> About this exercise:
Nothing but an exact repetition of the listing should be returned.

> Supplied data:
☆ ☆ ☆ ☆ ☆ ☆ ☆

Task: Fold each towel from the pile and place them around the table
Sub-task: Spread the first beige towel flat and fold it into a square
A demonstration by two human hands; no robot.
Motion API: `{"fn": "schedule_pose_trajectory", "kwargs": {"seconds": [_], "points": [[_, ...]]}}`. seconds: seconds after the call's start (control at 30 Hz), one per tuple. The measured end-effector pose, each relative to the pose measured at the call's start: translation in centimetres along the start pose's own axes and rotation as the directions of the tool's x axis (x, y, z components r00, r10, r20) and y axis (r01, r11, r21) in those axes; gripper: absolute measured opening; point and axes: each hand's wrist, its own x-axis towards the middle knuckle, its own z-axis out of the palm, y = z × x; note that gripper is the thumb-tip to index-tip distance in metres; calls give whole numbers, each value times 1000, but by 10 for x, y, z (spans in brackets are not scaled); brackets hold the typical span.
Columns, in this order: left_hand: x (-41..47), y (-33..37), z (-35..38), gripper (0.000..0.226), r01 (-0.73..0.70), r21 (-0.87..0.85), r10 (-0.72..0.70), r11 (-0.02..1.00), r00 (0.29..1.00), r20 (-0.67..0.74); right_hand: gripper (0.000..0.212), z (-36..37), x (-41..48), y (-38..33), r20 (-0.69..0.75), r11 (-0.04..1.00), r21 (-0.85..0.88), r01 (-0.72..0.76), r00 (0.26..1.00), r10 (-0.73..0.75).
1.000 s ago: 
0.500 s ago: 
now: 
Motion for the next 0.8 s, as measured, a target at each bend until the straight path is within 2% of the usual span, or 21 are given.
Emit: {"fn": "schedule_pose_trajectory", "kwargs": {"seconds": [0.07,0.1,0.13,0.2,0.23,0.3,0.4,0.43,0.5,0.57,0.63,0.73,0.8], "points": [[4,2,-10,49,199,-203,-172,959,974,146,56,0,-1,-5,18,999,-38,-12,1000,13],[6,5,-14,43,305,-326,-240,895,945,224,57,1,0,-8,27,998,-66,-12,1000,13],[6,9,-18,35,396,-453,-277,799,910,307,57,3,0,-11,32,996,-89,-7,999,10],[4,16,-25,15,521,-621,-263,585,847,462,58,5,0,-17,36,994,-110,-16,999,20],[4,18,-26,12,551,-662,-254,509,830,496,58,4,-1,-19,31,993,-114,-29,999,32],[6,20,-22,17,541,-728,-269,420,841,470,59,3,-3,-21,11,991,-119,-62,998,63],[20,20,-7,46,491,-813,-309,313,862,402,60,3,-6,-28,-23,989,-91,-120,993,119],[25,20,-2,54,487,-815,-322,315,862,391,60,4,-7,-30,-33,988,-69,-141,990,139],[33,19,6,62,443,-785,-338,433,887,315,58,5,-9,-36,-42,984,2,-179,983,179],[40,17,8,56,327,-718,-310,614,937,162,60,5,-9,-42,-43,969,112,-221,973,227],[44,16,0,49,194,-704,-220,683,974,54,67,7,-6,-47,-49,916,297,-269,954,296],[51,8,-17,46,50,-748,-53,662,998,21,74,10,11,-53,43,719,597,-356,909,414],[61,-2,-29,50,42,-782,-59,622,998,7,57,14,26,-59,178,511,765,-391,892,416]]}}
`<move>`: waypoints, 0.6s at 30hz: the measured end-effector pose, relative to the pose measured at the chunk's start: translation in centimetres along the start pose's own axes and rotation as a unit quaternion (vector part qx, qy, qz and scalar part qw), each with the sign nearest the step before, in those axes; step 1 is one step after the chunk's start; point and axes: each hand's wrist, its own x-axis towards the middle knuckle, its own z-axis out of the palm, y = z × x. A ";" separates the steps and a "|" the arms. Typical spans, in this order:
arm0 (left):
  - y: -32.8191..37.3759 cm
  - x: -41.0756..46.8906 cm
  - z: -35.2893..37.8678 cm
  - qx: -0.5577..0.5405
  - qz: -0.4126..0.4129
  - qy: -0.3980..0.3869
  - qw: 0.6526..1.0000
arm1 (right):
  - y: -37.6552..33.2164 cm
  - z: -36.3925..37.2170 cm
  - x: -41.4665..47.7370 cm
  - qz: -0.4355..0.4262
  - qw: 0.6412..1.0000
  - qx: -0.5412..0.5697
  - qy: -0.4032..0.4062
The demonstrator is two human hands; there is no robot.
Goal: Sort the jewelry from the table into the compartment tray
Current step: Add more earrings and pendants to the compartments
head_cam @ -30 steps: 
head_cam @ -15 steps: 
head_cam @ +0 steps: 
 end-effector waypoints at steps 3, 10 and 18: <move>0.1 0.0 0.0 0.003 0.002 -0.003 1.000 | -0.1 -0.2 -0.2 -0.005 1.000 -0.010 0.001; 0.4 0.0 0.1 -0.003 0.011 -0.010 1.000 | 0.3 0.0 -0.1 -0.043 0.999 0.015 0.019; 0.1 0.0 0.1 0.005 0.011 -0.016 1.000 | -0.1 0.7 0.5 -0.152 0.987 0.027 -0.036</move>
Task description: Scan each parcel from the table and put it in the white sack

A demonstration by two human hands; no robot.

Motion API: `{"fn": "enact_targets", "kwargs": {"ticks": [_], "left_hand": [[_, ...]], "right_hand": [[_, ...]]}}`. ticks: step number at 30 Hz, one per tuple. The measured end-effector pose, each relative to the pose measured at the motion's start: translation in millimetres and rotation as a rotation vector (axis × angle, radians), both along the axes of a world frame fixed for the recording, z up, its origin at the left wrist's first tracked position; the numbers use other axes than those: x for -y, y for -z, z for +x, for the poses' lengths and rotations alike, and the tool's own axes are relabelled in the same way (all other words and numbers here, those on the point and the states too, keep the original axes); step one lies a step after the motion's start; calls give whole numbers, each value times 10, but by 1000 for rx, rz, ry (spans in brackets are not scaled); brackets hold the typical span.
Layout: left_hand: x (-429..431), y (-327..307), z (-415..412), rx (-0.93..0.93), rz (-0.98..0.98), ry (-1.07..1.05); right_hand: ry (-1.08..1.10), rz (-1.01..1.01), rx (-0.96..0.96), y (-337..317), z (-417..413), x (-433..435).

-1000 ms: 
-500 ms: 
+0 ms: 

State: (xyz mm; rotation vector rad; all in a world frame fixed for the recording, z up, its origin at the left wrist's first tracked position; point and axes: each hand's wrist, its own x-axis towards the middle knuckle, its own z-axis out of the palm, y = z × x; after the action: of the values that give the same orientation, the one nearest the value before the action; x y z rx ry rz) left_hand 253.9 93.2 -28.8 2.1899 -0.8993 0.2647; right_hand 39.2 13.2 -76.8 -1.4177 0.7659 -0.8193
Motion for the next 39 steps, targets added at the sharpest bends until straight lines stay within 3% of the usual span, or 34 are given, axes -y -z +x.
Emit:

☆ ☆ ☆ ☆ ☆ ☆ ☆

> Answer section:
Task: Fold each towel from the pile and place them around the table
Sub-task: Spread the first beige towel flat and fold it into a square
A demonstration by two human hands; no robot.
Motion API: `{"fn": "schedule_pose_trajectory", "kwargs": {"seconds": [_], "points": [[_, ...]]}}`. seconds: seconds after the call's start (control at 30 Hz), one per tuple. The measured end-effector pose, each relative to the pose measured at the call's start: translation in centimetres along the start pose's own axes and rotation as the directions of the tool's x axis (x, y, z components r00, r10, r20) and y axis (r01, r11, r21) in those axes; gripper: absolute measured opening; point and axes: each hand's wrist, its own x-axis towards the middle knuckle, its own z-axis out of the palm, y = z × x; note that gripper is the thumb-tip to index-tip distance in metres; calls give whole numbers, each value times 1000, but by 10 for x, y, z (spans in brackets are not scaled); brackets hold the typical span.
Columns, in this order: left_hand: x (-41..47), y (-33..37), z (-35..38), gripper (0.000..0.226), r01 (-0.73..0.70), r21 (-0.87..0.85), r10 (-0.72..0.70), r11 (-0.02..1.00), r00 (0.29..1.00), r20 (-0.67..0.74); right_hand: gripper (0.000..0.212), z (-36..37), x (-41..48), y (-38..33), r20 (-0.69..0.75), r11 (-0.04..1.00), r21 (-0.85..0.88), r01 (-0.72..0.76), r00 (0.26..1.00), r10 (-0.73..0.75).
1.000 s ago: 
0.500 s ago: 
now: 
Motion for the next 0.8 s, as measured, a target at each bend until the straight path is within 2% of the usual span, or 21 are given.
Emit: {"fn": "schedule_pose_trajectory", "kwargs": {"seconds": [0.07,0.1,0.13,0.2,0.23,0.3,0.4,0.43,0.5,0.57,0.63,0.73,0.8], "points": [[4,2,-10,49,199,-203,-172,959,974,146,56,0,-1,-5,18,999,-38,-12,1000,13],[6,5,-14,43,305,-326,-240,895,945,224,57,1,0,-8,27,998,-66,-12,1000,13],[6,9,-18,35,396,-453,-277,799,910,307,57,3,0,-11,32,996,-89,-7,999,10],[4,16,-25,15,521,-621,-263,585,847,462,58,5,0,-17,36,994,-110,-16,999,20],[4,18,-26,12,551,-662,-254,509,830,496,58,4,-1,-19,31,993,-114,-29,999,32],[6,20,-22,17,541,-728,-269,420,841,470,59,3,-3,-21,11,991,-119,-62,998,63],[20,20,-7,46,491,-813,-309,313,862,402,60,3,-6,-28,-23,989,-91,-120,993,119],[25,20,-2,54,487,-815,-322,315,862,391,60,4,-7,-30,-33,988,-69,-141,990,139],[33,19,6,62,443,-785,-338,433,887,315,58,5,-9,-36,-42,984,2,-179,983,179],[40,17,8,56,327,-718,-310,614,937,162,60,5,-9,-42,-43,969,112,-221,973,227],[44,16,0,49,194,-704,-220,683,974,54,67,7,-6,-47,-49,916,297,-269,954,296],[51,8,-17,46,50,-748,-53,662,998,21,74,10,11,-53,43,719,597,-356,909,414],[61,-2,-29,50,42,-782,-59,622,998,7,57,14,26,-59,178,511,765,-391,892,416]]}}
`<move>`: waypoints, 0.6s at 30hz: the measured end-effector pose, relative to the pose measured at the chunk's start: translation in centimetres along the start pose's own axes and rotation as a unit quaternion (vector part qx, qy, qz and scalar part qw), each with the sign nearest the step before, in those axes; step 1 is one step after the chunk's start; point and axes: each hand's wrist, its own x-axis towards the middle knuckle, its own z-axis out of the palm, y = z × x. A ";" separates the steps and a "|" the arms. Typical spans, in this order:
arm0 (left):
  - y: -32.8191..37.3759 cm
  - x: -41.0756..46.8906 cm
  - z: -35.2893..37.8678 cm
  - qx: -0.5577..0.5405
  - qz: -0.4126..0.4129
  - qy: -0.3980..0.3869
  - qw: 0.6526..1.0000
arm1 (right):
  - y: -37.6552..33.2164 cm
  - z: -36.3925..37.2170 cm
  - x: -41.4665..47.7370 cm
  - qz: -0.4355..0.4262
  - qw: 0.6412..1.0000
  - qx: -0.5412..0.5697
  - qy: -0.4032..0.4062
The demonstrator is two human hands; there is no robot.
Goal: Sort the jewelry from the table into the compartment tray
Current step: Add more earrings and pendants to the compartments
head_cam @ -30 steps: 
head_cam @ -15 steps: 
head_cam @ +0 steps: 
 end-effector waypoints at steps 3, 10 and 18: <move>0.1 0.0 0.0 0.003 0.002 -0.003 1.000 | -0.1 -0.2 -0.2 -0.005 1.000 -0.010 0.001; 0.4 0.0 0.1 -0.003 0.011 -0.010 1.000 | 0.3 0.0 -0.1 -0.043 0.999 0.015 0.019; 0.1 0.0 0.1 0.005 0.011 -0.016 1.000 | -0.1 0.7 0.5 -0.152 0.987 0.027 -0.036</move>
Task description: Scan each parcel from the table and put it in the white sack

A demonstration by two human hands; no robot.

Motion API: `{"fn": "enact_targets", "kwargs": {"ticks": [_], "left_hand": [[_, ...]], "right_hand": [[_, ...]]}}`. ticks: step number at 30 Hz, one per tuple. The measured end-effector pose, each relative to the pose measured at the motion's start: translation in millimetres and rotation as a rotation vector (axis × angle, radians), both along the axes of a world frame fixed for the recording, z up, its origin at the left wrist's first tracked position; the numbers use other axes than those: x for -y, y for -z, z for +x, for the poses' lengths and rotations alike, and the tool's own axes are relabelled in the same way (all other words and numbers here, those on the point and the states too, keep the original axes); step one lies a step after the motion's start; calls give whole numbers, each value times 10, but by 1000 for rx, rz, ry (spans in brackets are not scaled); brackets hold the typical span.
Layout: left_hand: x (-429..431), y (-327..307), z (-415..412), rx (-0.93..0.93), rz (-0.98..0.98), ry (-1.07..1.05); right_hand: ry (-1.08..1.10), rz (-1.01..1.01), rx (-0.96..0.96), y (-337..317), z (-417..413), x (-433..435).

-1000 ms: 
-500 ms: 
+0 ms: 

State: (xyz mm; rotation vector rad; all in a world frame fixed for the recording, z up, its origin at the left wrist's first tracked position; point and axes: each hand's wrist, its own x-axis towards the middle knuckle, its own z-axis out of the palm, y = z × x; after the action: of the values that give the same orientation, the one nearest the value before the action; x y z rx ry rz) left_hand 253.9 93.2 -28.8 2.1899 -0.8993 0.2647; right_hand 39.2 13.2 -76.8 -1.4177 0.7659 -0.8193
Motion for the next 39 steps, targets added at the sharpest bends until straight lines stay within 3% of the usual span, or 34 are given, axes -y -z +x.
Emit:

This answer requires no further additions.